Я в эту субботу впервые за четверо суток почувствовал не отчаяние.

Я почувствовал, что у меня есть, с чего начать.

Глава 26. Глеб. Десять лет, восемь месяцев, одна женщина

Глава 26. Глеб. Десять лет, восемь месяцев, одна женщина

У меня в эту субботу вечером никого.

У меня — пентхаус. Триста квадратных метров. С видом на Москва-Сити. С консьержем на ресепшене, с подземной парковкой, с двумя личными местами под Bentley и Porsche. С обстановкой, которую мне делала одна итальянская студия за полгода, и которая обошлась мне в полтора миллиона евро. С винным шкафом на сто двадцать бутылок, в котором я в этот вечер открыл одну.

У меня всё есть.

У меня нет одной вещи.

У меня нетсчёта , который десять лет я обещаю себе закрыть.

Я налил себе вино.

Я сел у панорамного окна.

Я смотрел на Москва-Сити, в котором у Северова, Беляева и Корсакова — по этажу в одной из башен. Восьмой, восемнадцатый и двадцать четвёртый. Я их этажи знал наизусть. Я в эту субботу вечером в три из них смотрел уже десять лет.

* * *

Я был четвёртым.

В две тысячи тринадцатом мы вчетвером — я, Северов, Беляев, Корсаков — запустили нашу первую компанию.
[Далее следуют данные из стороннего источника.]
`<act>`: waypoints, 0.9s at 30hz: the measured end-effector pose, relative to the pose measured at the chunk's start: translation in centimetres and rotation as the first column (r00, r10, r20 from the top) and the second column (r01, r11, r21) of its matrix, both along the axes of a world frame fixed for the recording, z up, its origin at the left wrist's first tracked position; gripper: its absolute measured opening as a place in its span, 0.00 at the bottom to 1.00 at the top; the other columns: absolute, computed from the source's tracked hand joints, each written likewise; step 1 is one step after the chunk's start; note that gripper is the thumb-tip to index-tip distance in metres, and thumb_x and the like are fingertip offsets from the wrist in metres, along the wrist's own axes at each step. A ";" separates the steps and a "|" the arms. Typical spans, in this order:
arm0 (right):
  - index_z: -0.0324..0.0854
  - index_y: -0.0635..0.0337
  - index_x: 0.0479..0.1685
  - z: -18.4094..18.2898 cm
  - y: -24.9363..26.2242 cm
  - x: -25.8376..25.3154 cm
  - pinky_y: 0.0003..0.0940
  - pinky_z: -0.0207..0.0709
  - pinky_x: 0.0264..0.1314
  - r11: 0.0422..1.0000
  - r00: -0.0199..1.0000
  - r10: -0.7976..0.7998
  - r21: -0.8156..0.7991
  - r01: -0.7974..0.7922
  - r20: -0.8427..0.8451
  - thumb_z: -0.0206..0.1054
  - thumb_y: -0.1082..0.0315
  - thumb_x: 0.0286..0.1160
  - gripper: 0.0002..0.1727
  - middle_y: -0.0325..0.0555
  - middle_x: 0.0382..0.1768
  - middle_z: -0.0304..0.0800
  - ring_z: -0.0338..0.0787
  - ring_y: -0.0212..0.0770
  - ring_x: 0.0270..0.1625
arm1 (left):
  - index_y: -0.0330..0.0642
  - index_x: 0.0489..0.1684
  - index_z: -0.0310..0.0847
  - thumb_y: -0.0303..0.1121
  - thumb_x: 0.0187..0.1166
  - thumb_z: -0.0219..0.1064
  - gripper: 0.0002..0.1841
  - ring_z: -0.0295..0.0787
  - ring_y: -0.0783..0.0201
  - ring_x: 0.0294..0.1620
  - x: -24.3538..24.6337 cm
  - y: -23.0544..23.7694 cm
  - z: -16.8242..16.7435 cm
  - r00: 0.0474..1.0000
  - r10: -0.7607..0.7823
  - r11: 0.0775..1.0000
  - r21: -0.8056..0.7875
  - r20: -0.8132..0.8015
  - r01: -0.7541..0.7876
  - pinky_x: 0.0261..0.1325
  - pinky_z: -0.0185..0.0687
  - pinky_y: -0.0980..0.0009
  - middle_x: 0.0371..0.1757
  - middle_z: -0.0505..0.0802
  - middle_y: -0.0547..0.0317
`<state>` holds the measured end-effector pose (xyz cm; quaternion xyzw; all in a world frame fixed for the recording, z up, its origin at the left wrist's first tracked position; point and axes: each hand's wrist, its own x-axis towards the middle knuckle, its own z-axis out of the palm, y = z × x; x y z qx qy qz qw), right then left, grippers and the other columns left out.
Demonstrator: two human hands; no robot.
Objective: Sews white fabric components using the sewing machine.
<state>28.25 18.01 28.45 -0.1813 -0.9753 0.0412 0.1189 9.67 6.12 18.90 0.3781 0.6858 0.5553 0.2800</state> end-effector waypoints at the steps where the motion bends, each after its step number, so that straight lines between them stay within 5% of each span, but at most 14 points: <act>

Тогда мы ещё не были тремя — мы были четырьмя. Я в это время был самым младшим. Мне был двадцать один год, я только закончил институт, я ребятам нужен был, потому что у меня были связи в одной государственной структуре. У них — деньги, идея, энергия. У меня — отец, чьё имя открывало двери.

Мы шли быстро.

У нас за два года вышло три проекта. Все успешные. Мы вырастили оборот в десять раз. Мы открыли офис в Москве, в Питере, в Екатеринбурге. У нас на нас смотрели как на восходящую звезду.